32.1 The Basics of Shader Interfaces

We start with a simple example based on a fragment program that uses shader interfaces to choose between two different methods of normalizing vectors: one based on a cube-map texture lookup and one based on computing the normalized vector numerically. The application might want to choose between these two vector normalization methods at runtime for maximum performance, depending on the capabilities of the graphics hardware available. This is a simple example, but it helps convey some of the key ideas behind shader interfaces.

First, we need to describe a generic interface for vector normalization. The keyword interface introduces a new interface, which must be named with a valid identifier. The methods provided by the interface are then declared between the braces, and the declaration of the interface is terminated by a semicolon.

interface Normalizer { float3 nrm(float3 v); };

Multiple methods can be declared inside the interface, and the usual function-overloading rules apply. For example, we could have also declared a half3 nrm(half3) function as well, and the appropriate one would be chosen based on the type of the vector passed into it.

Given this declaration, we can write a Cg program that takes an instance of the Normalizer interface as a parameter. Listing 32-1 shows a very simple fragment program that computes a diffuse lighting term from a single point light. The nrm() function in the Normalizer interface is called twice: once to normalize the light vector from the light position to the point being shaded, and once to normalize the interpolated normal from the vertex shader.

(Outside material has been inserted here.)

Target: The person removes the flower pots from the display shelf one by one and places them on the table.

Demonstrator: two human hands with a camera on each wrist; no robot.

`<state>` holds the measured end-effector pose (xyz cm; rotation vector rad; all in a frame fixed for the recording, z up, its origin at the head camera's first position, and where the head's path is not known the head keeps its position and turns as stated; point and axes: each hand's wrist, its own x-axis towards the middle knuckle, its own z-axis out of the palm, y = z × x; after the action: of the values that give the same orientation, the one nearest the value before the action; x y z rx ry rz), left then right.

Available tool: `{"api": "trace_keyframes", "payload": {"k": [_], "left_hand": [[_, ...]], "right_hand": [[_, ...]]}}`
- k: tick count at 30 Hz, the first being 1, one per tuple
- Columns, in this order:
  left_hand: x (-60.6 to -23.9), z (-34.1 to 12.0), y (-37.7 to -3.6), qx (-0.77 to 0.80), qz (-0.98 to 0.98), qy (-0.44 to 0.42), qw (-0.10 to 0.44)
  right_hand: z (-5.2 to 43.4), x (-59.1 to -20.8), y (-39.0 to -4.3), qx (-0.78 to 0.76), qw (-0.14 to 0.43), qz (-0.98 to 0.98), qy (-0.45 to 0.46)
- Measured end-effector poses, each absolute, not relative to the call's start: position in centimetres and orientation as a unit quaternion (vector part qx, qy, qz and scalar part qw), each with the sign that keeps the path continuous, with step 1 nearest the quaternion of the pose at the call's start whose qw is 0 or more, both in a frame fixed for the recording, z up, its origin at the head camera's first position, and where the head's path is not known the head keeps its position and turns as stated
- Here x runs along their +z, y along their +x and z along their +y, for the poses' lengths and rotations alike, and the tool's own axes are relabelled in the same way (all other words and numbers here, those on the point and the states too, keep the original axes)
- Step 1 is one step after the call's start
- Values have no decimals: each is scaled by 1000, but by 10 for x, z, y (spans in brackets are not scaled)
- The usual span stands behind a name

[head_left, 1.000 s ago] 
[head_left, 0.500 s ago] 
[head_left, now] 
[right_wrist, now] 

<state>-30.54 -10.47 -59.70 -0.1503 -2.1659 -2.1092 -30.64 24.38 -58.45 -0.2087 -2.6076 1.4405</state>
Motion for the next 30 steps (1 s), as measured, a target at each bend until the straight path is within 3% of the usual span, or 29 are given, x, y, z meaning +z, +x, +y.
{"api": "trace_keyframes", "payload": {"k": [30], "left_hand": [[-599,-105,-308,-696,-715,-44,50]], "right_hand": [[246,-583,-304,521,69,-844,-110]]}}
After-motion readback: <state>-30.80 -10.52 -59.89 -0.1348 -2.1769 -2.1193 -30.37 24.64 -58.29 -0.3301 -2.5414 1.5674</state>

By using a shader object interface, it was possible to write this shader based on some Normalizer implementation being bound to normalizer, but without knowing how normalization would actually be done at runtime.

We next need to define an implementation or two of the interface. First is StdNormalizer, which normalizes the vector using the normalize() Cg Standard Library routine, which divides the vector's components by its length. We define a new structure and indicate that it implements the Normalizer interface by following the structure name with a colon and the name of the interface that it provides. Having promised to implement the interface, the structure must define implementations of all of the functions declared in the interface. As in Java and C#, the implementations of the methods must be defined inside the structure definition.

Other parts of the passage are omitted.